An interview is a structured question-and-answer session designed to both gather information and elicit certain verbal and nonverbal cues useful in determining the veracity of the subject. Good interviews share four common characteristics. First, the interview should be of sufficient length and depth to uncover relevant facts. Most interviewers tend to obtain too little, rather than too much, information. Second, the interview should solicit only information relevant to the matter under review. Extraneous or irrelevant facts tend to unnecessarily complicate the matter under review and waste the time of both the interviewer and the subject. Third, the interview should be conducted as closely as possible to the matter under review. Over time, memories fade and critical details can be lost or legitimately forgotten. Fourth, interviews should be objective in scope and aimed at gathering information in a fair and impartial manner. The objective should be to find out the truth, rather than prove that someone is guilty of a defalcation.
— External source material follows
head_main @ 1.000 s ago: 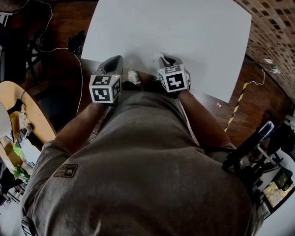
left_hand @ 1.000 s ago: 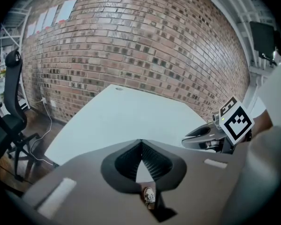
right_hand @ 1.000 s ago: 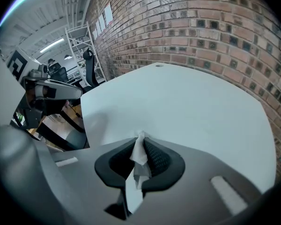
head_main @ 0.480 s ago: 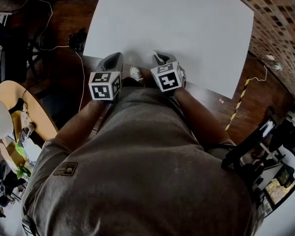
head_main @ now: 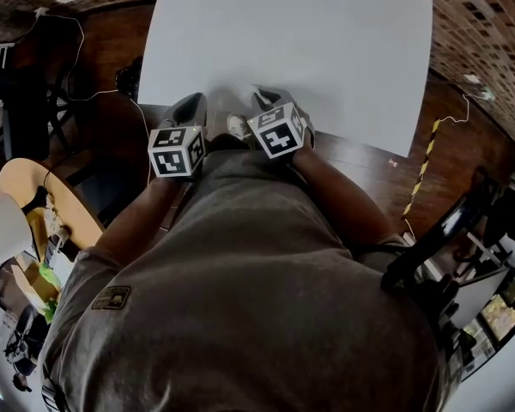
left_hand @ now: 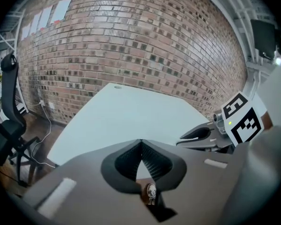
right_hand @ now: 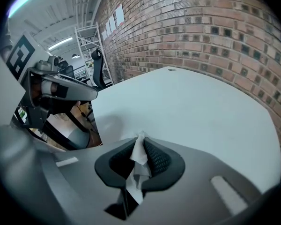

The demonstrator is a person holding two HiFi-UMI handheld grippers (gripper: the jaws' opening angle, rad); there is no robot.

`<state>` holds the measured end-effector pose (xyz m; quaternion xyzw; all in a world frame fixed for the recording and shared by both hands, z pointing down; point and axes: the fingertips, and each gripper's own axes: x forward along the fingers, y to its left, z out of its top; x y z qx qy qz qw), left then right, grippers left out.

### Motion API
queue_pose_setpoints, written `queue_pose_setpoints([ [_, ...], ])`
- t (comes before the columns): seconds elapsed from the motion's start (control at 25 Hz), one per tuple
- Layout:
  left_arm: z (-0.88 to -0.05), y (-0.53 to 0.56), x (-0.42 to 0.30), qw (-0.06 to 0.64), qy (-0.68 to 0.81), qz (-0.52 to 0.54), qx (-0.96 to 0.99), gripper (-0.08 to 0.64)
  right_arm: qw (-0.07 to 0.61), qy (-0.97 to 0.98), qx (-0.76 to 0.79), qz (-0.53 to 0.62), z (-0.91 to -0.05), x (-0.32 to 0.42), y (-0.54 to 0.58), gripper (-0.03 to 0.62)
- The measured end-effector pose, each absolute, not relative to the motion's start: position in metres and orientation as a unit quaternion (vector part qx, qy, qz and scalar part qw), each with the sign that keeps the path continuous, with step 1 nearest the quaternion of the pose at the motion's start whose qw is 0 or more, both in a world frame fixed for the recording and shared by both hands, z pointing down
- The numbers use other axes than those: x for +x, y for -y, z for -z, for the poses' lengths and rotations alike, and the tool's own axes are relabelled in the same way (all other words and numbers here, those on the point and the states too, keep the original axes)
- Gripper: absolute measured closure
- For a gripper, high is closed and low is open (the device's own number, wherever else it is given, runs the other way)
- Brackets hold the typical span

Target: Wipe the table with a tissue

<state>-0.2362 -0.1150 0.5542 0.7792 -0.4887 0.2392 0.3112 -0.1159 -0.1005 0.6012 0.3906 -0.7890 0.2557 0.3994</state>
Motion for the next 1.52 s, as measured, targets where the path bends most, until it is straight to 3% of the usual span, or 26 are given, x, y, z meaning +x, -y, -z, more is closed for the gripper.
queue_pose_setpoints([
  [0.92,-0.565,0.131,-0.132,0.291,0.396,-0.270,0.828,0.558,0.361,0.658,0.571,-0.333,-0.601,0.071,0.092,0.546],
  [1.2,-0.564,0.136,-0.144,0.296,0.416,-0.262,0.819,0.558,0.369,0.670,0.557,-0.322,-0.597,0.056,0.102,0.548],
  [1.52,-0.566,0.134,-0.198,0.306,0.464,-0.250,0.793,0.558,0.381,0.722,0.497,-0.293,-0.601,-0.017,0.120,0.548],
])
Characteristics of an Effective Interviewer

Effective interviewers share numerous characteristics. They tend to be talented in interpersonal relations and are “easy to talk to.” Consequently, those being interviewed are more willing to volunteer information. Effective interviewers take an interest in, and are sensitive to, the person being interviewed. While the subject is responding to a question, they listen to understand what is being said as opposed to listening to respond to what is being said. If interviewers are listening to respond, they are thinking about what the next question will be or what their response will be and, hence, cannot effectively absorb and understand the information being provided by the subject. They should be able to identify and evaluate the verbal and nonverbal cues of deception in order to determine the reliability of the information being provided by the subject. Effective interviewers should approach the interview in an informal, low-key manner and phrase questions in a non-accusatory manner. They should be friendly and professional, but not familiar or social. They should be impartial and open to the possibility that the discrepancy is the result of a “bookkeeping error” rather than an employee defalcation.